Le front référendaire aura cependant été bien mal servi par ce double discours du PS, qui prépare cette réforme au niveau cantonal, tout en la refusant au niveau fédéral, et il faut espérer que les militant·e·s de ce parti en tireront les conséquences… Dans l’immédiat, la gauche combative doit s’atteler à la mobilisation pour obtenir le meilleur résultat dans les urnes et développer la résistance dans les cantons et les communes, en combattant les plans d’austérité en cours. Cette bataille doit être aussi l’occasion de lutter pour reconstruire une politique de gauche indépendante, qui défende les intérêts des travailleurs·euses et de l’écrasante majorité des habitant·e·s de ce pays contre ceux des milieux dominants.
LA RIE 3 ADOPTÉE PAR LE PAELEMENT LE 17 JUIN 2016
- Suppression des statuts cantonaux spéciaux: les holdings, sociétés mixtes et sociétés de domicile devraient être taxées au même niveau que les autres entreprises après une période transitoire de 5 ans.
- Réduction du taux d’imposition des bénéfices dans les cantons (plus grande part de ces prélèvements) : l’ensemble des sociétés verraient ainsi leurs taux baisser massivement.
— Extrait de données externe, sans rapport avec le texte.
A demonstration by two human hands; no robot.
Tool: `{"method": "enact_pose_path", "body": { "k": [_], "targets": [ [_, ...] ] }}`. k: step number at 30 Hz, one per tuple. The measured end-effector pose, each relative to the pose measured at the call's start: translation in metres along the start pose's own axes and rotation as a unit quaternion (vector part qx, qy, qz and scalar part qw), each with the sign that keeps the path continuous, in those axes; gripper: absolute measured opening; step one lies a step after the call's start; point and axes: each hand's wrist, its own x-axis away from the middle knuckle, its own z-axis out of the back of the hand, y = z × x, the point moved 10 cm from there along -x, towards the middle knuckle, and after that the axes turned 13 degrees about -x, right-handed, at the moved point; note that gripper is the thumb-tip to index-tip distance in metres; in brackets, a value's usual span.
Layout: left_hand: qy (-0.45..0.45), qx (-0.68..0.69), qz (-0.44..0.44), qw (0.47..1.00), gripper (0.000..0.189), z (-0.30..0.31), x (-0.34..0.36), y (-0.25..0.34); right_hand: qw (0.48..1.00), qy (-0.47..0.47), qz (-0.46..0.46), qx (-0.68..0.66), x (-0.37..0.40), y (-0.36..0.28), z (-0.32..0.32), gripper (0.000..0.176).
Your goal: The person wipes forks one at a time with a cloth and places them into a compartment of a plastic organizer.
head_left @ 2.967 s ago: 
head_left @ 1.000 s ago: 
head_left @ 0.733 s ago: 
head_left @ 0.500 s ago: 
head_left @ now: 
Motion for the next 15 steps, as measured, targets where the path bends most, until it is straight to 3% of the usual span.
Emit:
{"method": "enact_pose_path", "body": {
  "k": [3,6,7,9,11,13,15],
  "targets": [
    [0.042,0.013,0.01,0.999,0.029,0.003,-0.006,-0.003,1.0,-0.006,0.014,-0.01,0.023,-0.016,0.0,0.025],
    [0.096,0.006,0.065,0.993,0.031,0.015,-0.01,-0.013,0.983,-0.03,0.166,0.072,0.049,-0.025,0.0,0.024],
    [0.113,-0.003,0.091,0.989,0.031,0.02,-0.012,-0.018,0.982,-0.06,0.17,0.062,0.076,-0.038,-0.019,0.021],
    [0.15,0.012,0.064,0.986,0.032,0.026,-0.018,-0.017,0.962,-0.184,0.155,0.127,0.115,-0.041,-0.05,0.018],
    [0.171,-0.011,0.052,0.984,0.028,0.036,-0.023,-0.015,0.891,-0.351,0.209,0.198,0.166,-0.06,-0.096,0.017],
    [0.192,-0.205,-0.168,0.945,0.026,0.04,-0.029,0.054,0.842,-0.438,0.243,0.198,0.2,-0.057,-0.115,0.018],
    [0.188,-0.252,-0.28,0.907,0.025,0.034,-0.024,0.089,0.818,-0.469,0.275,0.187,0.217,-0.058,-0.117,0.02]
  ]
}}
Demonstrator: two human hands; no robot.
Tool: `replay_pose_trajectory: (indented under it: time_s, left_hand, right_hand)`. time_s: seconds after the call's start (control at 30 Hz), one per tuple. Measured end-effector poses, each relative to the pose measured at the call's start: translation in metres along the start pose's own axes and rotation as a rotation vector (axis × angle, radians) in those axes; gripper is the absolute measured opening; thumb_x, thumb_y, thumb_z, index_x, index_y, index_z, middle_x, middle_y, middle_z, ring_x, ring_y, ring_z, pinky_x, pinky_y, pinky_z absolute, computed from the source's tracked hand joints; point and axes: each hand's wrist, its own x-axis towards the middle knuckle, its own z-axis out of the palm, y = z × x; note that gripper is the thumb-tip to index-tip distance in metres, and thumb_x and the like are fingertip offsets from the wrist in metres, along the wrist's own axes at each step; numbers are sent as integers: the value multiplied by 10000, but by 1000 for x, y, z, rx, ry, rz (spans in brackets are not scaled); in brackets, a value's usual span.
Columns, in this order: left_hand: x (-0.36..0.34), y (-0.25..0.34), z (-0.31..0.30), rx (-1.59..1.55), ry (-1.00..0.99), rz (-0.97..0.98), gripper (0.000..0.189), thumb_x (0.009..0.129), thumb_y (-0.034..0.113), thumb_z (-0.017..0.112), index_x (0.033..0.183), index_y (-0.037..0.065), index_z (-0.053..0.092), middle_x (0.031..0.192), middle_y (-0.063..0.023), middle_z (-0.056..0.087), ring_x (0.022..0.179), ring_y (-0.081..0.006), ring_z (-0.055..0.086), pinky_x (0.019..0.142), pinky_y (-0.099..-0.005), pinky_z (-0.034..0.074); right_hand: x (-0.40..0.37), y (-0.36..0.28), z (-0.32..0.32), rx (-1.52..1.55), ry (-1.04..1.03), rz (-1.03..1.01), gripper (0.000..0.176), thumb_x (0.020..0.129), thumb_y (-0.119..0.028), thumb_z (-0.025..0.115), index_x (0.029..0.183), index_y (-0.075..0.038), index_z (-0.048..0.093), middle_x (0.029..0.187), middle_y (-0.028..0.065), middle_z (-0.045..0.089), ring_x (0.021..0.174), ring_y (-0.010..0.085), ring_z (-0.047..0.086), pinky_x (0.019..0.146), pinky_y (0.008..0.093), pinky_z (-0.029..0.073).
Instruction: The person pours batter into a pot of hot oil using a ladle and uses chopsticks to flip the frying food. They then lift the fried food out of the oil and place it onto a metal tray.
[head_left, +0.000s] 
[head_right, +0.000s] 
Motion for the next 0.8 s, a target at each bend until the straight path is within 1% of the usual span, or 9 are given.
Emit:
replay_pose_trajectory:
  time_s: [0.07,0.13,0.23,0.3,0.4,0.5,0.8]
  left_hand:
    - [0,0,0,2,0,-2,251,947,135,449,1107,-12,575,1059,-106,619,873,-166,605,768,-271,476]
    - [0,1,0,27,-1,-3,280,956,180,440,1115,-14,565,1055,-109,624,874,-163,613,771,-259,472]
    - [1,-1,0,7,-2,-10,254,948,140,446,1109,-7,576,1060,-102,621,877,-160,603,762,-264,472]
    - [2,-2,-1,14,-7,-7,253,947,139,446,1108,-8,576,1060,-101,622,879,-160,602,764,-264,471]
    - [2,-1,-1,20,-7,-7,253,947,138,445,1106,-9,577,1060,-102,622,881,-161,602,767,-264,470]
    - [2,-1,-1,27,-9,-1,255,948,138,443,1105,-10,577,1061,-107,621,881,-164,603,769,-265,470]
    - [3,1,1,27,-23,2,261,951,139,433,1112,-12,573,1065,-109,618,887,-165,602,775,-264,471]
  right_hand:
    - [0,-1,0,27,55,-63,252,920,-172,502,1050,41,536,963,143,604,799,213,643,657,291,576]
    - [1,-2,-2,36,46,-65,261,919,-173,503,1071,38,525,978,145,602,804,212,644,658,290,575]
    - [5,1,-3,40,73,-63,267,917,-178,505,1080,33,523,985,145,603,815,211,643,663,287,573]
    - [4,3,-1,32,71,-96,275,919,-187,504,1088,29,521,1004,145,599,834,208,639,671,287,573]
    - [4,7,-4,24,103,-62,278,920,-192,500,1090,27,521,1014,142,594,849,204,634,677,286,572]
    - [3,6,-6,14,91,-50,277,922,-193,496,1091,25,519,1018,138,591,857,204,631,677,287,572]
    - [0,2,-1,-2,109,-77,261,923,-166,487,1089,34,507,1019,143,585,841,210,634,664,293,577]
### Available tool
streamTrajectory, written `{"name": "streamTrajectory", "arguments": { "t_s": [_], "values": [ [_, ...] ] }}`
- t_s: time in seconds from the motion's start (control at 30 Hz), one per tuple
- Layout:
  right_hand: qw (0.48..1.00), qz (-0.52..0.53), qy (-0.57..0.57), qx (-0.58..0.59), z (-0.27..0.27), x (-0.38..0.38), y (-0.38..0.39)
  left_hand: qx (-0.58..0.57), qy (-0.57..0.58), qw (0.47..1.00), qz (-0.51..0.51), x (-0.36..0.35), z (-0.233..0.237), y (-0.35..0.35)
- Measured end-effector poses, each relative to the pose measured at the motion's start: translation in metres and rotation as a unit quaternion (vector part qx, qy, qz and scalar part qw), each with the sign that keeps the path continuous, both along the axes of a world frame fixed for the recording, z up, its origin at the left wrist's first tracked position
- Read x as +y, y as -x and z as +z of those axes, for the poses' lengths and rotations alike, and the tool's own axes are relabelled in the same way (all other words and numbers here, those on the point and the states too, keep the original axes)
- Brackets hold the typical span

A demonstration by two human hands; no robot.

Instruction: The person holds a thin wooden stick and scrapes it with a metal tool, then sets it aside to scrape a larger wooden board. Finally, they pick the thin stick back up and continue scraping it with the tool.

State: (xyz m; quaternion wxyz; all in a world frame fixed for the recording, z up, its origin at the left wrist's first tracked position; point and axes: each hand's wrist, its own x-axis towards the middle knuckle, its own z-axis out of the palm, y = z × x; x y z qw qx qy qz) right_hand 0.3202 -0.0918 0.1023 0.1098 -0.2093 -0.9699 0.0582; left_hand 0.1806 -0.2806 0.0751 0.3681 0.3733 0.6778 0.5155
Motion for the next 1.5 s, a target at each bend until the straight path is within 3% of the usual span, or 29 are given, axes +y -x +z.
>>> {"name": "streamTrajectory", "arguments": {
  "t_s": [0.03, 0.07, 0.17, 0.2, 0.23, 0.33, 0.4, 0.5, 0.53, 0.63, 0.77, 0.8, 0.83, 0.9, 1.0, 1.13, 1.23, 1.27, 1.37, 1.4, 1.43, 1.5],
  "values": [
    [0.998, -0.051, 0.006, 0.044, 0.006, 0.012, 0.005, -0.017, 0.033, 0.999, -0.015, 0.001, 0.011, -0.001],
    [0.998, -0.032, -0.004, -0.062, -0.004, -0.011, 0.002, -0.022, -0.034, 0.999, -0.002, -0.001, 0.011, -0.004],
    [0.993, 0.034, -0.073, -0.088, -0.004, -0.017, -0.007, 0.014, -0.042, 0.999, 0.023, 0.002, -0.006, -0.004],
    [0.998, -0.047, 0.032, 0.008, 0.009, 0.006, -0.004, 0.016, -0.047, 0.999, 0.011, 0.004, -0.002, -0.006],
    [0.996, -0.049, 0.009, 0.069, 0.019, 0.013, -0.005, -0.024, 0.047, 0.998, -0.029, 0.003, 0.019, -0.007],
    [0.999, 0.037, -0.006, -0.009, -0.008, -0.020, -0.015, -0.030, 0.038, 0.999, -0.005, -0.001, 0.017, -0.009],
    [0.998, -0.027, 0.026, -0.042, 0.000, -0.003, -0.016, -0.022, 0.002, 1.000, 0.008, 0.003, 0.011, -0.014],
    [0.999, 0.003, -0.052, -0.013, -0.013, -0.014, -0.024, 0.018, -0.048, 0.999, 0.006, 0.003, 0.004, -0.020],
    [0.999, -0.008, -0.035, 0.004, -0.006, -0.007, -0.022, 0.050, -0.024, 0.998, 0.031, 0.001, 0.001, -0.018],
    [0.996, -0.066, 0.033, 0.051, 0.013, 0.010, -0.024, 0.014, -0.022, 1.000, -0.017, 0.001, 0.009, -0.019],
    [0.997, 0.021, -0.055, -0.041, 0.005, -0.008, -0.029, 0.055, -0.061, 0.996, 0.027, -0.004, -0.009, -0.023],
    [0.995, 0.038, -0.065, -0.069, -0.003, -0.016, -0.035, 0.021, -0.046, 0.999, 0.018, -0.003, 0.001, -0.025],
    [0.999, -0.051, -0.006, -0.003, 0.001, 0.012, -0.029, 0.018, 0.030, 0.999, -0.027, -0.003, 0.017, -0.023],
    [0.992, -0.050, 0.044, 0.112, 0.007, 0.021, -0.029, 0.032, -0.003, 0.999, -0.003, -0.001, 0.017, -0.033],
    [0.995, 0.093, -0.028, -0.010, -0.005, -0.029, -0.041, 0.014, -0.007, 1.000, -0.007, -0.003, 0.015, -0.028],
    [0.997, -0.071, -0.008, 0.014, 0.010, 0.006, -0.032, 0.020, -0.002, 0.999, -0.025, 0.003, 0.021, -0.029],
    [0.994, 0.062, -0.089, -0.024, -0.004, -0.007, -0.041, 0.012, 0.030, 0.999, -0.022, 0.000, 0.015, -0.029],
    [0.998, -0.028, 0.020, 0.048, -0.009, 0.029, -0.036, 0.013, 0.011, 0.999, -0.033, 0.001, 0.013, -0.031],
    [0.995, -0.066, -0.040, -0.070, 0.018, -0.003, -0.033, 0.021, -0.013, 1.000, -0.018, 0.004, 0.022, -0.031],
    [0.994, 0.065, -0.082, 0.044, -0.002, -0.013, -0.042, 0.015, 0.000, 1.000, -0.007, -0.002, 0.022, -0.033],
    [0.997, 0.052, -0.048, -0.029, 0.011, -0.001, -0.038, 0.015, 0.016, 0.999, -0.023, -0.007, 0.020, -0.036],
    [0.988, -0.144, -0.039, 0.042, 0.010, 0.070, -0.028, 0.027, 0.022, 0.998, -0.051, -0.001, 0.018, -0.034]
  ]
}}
En comptant la part fédérale, ils ne seraient plus au total que de 13% à Bâle, de 13,5% à Genève, ou 13,9% dans le canton de Vaud…
- Déduction autorisée des «intérêts notionnels» (NID) : il s’agit des intérêts théoriques que ces entreprises toucheraient si elles plaçaient leurs fonds propres sur les marchés des capitaux.
- Exonération partielle ou totale des réserves latentes: celle-ci bénéficierait aux entreprises qui changent de statut ou qui viennent s’établir en Suisse.
- Déduction des bénéfices provenant de brevets et droits comparables (Patent Box): ces bénéfices pourraient être exonérés jusqu’à 90 %, également au plan cantonal.
- Super-déduction sur les dépenses de recherche et développement: appliquée par les cantons, elle pourrait atteindre 150% de ces dépenses effectuées en Suisse.
- Fixation d’un seuil minimum de 20% des bénéfices imposés: les cantons pourraient relever ce seuil s’ils le souhaitent, mais gare à la concurrence fiscale intercantonale !
- Augmentation de la part cantonale de l’IFD de 17 à 21,2%: elle représenterait un transfert de 1,1 milliard de la Confédération aux cantons pour compenser une partie de leurs pertes.
- Report de l’abolition du droit de timbre d’émission et de l’introduction d’une taxe au tonnage: ils seraient introduits ultérieurement par d’autres lois.
Abandon du projet d’engager des inspecteurs fiscaux supplémentaires.